Perro Amor (Dog Love) is a Spanish-language telenovela produced by the United States-based television network Telemundo that originally ran in the United States from January to July 2010. This is a Colombian remake of the 1998 Cenpro Televisión daily telenovela Perro Amor, written by Natalia Ospina and Andrés Salgado. As with most of its other telenovelas, Telemundo broadcast English subtitles as closed captions on CC3.

Plot
The action takes place in Miami, Florida. Perro amor tells the story of two lovers: Antonio "el perro (Dog)" Brando (Carlos Ponce) and Camila Brando (Maritza Rodríguez), who are also cousins. Ever since their teens, they have been playing at love. Now they are two lovers trying to live a life full of adventure, passion, conquests and bets. Anything goes: making love in a window in the bathroom of their office, or on the day of Antonio's wedding. All under one condition: no love between them, nor for anyone else. Love is a game, and the one who falls in love loses.

Antonio is all set to marry Daniela (Maritza Bustamante), the daughter of his father's business partner. But on their wedding day Camila makes him one of her famous bets: he wouldn't dare leave the bride at the altar. Antonio accepts the bet and goes through with it, refusing to say "I do" regardless of the likely consequences: Daniela's dad is the largest investor in the Brando family's construction company. Antonio's offensive behavior jeopardizes an important development project in which the Brando family's fortune is tied up, leaving the Brandos on the brink of bankruptcy. Also, on the day of the wedding, while preparing for the wedding (and after making love to Camila), through the window he spots Sofia (Ana Lucía Domínguez), whose mother is the caterer for the wedding and Sofia her assistant.

Parallel to this, the cash-pressed Brando family business deceives and defrauds Dagoberto (Gerardo Riveron), who represents a group of poor homeowners, who are said to benefit from the project that Daniela's father is investing in, but the Brandos, (notably Camila and her husband Gonzalo (Rodrigo de la Rosa) as the other members of the family are not familiar with the real master plan, as Camila is the head of the project), take possession of the houses in the neighborhood and then refuse to pay for them. This drives Dagoberto to take his own life rather than face the neighbors who trusted him. His son, Rocky (Khotan Fernández) swears revenge. Rocky is an honest young man who dreams of being a musician, a promising pop singer who is in love with Sofia, offering her a sincere love without lies or bets. He's trying everything he could do to take revenge on the Brandos.
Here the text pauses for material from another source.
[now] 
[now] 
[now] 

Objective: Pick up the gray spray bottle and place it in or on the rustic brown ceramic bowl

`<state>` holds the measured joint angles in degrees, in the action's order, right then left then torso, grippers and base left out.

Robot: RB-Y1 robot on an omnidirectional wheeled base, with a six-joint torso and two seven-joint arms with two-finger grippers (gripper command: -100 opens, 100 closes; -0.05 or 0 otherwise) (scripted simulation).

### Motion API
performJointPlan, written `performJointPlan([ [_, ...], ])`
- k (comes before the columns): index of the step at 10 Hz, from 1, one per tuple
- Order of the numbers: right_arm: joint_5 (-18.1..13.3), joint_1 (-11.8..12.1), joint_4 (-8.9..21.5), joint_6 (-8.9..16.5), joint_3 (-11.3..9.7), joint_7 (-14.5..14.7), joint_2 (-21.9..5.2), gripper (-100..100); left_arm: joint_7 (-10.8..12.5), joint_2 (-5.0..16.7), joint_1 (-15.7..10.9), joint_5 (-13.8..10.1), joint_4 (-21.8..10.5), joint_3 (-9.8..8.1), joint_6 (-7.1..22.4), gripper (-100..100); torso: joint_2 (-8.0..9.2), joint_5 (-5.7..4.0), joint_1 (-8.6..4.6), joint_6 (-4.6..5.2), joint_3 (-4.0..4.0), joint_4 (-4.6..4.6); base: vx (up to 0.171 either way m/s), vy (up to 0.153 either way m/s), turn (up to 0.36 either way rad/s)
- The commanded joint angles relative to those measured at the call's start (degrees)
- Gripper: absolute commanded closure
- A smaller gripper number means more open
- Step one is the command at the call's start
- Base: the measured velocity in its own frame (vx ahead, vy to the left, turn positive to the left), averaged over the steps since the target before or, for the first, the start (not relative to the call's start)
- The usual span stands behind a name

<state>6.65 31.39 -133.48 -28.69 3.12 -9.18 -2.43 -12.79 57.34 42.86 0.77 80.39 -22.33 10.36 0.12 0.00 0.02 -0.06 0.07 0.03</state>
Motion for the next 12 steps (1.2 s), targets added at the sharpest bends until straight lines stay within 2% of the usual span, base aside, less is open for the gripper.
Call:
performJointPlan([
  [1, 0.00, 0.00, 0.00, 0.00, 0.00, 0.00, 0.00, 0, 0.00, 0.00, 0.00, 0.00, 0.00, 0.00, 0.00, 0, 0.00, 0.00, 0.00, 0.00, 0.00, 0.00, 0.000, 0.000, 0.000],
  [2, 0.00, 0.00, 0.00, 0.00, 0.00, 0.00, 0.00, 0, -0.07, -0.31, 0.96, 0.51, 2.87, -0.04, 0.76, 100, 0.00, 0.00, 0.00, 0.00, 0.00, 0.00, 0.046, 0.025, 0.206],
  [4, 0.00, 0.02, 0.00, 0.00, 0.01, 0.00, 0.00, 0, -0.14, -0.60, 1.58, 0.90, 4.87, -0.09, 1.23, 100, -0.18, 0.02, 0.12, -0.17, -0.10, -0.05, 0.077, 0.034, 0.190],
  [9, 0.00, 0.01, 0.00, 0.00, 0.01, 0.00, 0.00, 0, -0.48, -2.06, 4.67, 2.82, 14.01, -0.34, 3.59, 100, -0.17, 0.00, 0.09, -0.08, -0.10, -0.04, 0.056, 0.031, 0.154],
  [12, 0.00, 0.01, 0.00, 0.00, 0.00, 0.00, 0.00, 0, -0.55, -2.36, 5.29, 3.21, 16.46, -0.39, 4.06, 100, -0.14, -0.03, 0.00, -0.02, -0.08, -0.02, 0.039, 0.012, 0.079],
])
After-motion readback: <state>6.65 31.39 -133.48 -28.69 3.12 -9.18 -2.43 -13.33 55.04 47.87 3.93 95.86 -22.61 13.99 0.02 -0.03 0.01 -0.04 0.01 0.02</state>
But Antonio and Camila have gone too far, regardless of Sofia. The economic future of the construction company is at stake, along with a whole neighborhood, a family and the happiness of Rocky. But something will change: Antonio's father, Pedro (Victor Camara), puts Antonio out on the street for being irresponsible. Antonio decides to marry Sofia and show his father that he has matured, but Sofia already knows what he is, and does not want to have anything to do with him. Camila, meanwhile, tries to recover Antonio by making life impossible for both him and Sofia, without acknowledging she is in love with him.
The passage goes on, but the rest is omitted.